Once the line holding "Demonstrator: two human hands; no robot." is found, output it and all remaining lines of the data exactly, with every picture left out.

*** AVAILABLE DATA ***

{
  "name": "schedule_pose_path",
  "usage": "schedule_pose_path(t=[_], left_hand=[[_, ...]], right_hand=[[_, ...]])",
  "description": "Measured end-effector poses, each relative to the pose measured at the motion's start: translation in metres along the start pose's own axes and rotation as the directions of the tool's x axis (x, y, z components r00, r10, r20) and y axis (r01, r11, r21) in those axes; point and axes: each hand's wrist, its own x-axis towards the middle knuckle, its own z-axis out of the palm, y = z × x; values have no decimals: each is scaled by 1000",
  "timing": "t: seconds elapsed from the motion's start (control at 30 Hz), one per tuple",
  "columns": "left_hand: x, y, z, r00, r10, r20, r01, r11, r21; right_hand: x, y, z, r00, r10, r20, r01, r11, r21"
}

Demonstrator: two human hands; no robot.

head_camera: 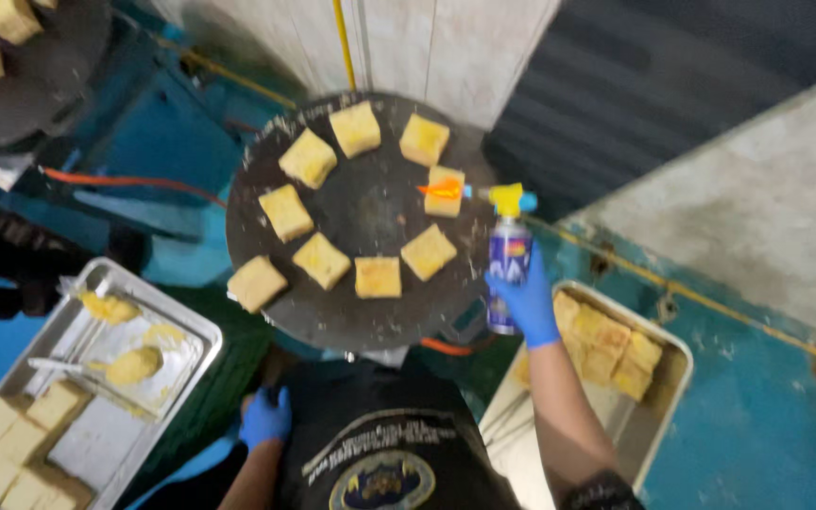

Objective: The person uses a gas blowtorch to sear cubes of tofu arranged on a round griddle, moving the flame over each piece. They use tongs to flip and reposition the tofu cubes, then transfer the seared pieces with tongs into a metal tray alongside the griddle.

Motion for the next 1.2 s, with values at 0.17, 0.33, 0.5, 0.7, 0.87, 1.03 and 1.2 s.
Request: schedule_pose_path(t=[0.17, 0.33, 0.5, 0.7, 0.87, 1.03, 1.2], left_hand=[[0, 1, 2, 993, 69, -100, -70, 998, -7], [6, 9, 6, 991, -72, 116, 55, 988, 143], [6, 12, 12, 990, -49, 131, 31, 990, 135], [8, 22, 12, 988, 16, 151, -49, 975, 215], [-1, 18, 11, 992, 96, 86, -116, 957, 266], [-3, 15, 3, 997, 2, 77, -14, 989, 149], [-4, 17, -4, 999, -1, 37, -5, 988, 157]], right_hand=[[18, -2, -1, 997, 69, -29, -66, 992, 111], [2, -1, -1, 990, 137, -26, -131, 978, 161], [-46, 0, -2, 975, 222, 6, -218, 951, 217], [-53, -1, -6, 989, 145, 3, -143, 975, 172], [-10, 16, -13, 984, 175, -38, -162, 960, 229], [28, 27, -12, 989, 135, -67, -111, 953, 281], [29, 26, -6, 967, 248, -52, -218, 920, 325]])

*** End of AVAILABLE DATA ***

RESPONSE TO THIS EXERCISE
Demonstrator: two human hands; no robot.

head_camera: 

Objective: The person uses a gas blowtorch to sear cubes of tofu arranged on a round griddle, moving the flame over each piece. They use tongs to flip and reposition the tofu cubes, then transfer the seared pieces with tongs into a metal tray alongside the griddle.

Motion for the next 1.2 s, with values at 0.17, 0.33, 0.5, 0.7, 0.87, 1.03 and 1.2 s.
Request: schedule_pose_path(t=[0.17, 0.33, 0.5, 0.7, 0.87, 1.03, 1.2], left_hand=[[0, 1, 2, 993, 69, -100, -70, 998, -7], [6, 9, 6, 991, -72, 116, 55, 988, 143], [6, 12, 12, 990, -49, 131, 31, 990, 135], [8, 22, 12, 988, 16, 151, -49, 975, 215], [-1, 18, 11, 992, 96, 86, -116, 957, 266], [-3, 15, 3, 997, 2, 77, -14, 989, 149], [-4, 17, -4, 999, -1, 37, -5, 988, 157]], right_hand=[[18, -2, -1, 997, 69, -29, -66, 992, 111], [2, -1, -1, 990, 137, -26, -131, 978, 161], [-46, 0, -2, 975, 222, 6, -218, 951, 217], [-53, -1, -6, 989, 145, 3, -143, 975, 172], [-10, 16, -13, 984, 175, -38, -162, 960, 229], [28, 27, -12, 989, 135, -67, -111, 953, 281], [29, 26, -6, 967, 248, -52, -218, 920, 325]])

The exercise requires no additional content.